On Wed, Mar 31, 2021 at 06:42:48AM -0400, Nicholas Fraser wrote:
> From ddcfd620e7cad4100d0076090c4b39dba8aeead3 Mon Sep 17 00:00:00 2001
> From: Nicholas Fraser <[email protected]>
> Date: Wed, 31 Mar 2021 06:10:00 -0400
> Subject: [PATCH] perf data: Add JSON export

no need to add headers again in here

>
> This adds a feature to export perf data to JSON. It uses a minimal
> inline JSON encoding, no external dependencies.
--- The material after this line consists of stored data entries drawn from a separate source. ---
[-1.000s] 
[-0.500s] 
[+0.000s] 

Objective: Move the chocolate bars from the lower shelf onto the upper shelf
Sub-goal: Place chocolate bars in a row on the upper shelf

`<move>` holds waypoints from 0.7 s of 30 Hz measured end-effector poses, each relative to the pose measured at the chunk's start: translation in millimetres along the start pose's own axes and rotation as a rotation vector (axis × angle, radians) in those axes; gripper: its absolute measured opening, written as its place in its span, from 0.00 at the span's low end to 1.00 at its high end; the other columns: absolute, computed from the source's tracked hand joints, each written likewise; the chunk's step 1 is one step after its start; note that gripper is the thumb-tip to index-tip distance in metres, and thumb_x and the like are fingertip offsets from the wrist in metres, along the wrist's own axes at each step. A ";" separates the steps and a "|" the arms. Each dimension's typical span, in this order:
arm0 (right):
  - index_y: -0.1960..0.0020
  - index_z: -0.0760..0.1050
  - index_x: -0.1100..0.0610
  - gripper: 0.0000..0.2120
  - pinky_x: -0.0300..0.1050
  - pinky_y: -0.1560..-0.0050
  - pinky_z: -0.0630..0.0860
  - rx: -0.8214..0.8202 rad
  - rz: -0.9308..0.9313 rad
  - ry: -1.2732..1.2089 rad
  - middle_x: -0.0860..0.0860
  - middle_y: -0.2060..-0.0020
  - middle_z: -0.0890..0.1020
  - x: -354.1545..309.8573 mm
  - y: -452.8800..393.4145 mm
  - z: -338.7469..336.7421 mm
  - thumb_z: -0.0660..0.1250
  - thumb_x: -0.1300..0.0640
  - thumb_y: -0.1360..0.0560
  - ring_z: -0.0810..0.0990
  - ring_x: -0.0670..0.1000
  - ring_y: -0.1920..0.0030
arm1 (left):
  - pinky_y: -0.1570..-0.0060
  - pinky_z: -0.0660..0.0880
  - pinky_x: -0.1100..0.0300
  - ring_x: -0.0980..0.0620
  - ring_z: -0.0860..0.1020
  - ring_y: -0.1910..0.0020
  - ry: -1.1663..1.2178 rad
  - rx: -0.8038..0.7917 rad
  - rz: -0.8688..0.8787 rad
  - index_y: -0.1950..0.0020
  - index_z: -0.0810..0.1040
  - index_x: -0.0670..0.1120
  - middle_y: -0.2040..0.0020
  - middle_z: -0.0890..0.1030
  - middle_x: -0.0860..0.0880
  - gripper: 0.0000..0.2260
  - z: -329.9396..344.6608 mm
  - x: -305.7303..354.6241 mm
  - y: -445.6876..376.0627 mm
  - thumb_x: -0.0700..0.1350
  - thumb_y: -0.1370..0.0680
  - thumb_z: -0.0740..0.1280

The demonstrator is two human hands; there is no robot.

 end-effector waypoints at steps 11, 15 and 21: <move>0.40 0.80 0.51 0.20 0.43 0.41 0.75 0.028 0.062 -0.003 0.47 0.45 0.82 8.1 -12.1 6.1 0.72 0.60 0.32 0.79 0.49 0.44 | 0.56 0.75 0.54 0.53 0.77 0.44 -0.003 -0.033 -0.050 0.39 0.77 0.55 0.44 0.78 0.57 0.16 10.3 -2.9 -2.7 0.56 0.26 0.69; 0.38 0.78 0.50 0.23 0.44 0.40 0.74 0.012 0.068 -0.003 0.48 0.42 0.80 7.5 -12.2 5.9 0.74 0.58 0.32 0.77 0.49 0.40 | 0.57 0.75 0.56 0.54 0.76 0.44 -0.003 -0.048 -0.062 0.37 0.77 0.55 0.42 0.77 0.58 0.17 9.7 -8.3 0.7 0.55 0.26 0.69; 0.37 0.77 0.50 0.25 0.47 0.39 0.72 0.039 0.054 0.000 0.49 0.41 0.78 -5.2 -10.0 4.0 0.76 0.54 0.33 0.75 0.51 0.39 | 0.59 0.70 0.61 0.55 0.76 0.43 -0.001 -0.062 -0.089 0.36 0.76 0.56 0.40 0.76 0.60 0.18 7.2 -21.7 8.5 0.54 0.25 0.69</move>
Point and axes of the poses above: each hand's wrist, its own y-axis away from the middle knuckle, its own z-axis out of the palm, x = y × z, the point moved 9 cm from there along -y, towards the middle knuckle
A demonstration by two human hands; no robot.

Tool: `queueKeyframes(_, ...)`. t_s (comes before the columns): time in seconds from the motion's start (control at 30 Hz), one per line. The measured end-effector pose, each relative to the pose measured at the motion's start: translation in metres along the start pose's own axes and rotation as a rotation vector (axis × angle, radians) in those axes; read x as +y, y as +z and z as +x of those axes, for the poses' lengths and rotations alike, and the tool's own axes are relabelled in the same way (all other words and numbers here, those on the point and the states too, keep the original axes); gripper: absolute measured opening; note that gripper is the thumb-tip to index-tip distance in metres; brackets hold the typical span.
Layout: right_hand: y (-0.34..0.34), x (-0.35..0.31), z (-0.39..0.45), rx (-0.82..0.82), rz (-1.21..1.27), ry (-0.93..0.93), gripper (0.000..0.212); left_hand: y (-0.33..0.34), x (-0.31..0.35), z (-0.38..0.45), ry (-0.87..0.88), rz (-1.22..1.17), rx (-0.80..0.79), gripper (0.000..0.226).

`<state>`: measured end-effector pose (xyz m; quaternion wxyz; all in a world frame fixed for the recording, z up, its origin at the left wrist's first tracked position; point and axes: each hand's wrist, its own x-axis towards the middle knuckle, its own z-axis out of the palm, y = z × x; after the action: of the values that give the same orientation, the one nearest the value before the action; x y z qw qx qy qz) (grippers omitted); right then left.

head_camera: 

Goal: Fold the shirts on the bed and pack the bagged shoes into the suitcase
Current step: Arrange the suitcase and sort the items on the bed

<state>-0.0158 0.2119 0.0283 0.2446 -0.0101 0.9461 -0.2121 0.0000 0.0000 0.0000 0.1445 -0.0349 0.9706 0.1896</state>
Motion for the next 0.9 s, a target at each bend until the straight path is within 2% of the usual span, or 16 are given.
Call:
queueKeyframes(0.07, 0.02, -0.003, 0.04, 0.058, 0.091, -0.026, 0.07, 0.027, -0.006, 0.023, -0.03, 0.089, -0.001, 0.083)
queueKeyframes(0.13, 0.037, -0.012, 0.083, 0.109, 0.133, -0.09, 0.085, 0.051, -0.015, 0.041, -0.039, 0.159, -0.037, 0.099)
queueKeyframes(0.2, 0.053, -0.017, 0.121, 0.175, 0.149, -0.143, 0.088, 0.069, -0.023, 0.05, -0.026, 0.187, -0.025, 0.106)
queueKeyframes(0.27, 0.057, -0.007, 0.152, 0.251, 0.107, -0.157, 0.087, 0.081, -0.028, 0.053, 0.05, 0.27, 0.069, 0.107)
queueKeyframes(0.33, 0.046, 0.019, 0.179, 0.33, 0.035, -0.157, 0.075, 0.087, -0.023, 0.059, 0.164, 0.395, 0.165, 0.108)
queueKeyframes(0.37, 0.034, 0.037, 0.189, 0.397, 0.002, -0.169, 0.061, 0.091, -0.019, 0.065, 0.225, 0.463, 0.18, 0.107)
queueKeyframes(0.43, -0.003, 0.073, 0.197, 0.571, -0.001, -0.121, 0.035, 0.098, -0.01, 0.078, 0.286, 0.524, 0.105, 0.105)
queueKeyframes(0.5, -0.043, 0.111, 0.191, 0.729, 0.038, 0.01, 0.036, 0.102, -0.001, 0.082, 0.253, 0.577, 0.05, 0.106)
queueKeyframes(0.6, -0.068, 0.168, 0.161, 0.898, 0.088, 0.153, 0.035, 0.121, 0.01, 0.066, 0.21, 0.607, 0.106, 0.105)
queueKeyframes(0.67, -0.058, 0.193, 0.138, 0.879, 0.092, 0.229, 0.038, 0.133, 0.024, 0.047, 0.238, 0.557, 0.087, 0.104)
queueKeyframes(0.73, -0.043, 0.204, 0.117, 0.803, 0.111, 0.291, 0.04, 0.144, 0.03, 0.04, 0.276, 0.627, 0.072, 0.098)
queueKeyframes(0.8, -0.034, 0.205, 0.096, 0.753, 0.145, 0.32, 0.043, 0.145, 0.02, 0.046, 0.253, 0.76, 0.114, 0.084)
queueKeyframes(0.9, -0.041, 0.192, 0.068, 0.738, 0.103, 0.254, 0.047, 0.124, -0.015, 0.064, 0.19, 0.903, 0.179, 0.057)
Currently it only
> outputs some headers and sample metadata but it's easily extensible.
>
> Use it like this:
>
> perf data convert --to-json out.json

please add similar output summary message we have for CTF conversion:

[ perf data convert: Converted 'perf.data' into CTF data 'data' ]
[ perf data convert: Converted and wrote 0.000 MB (10 samples) ]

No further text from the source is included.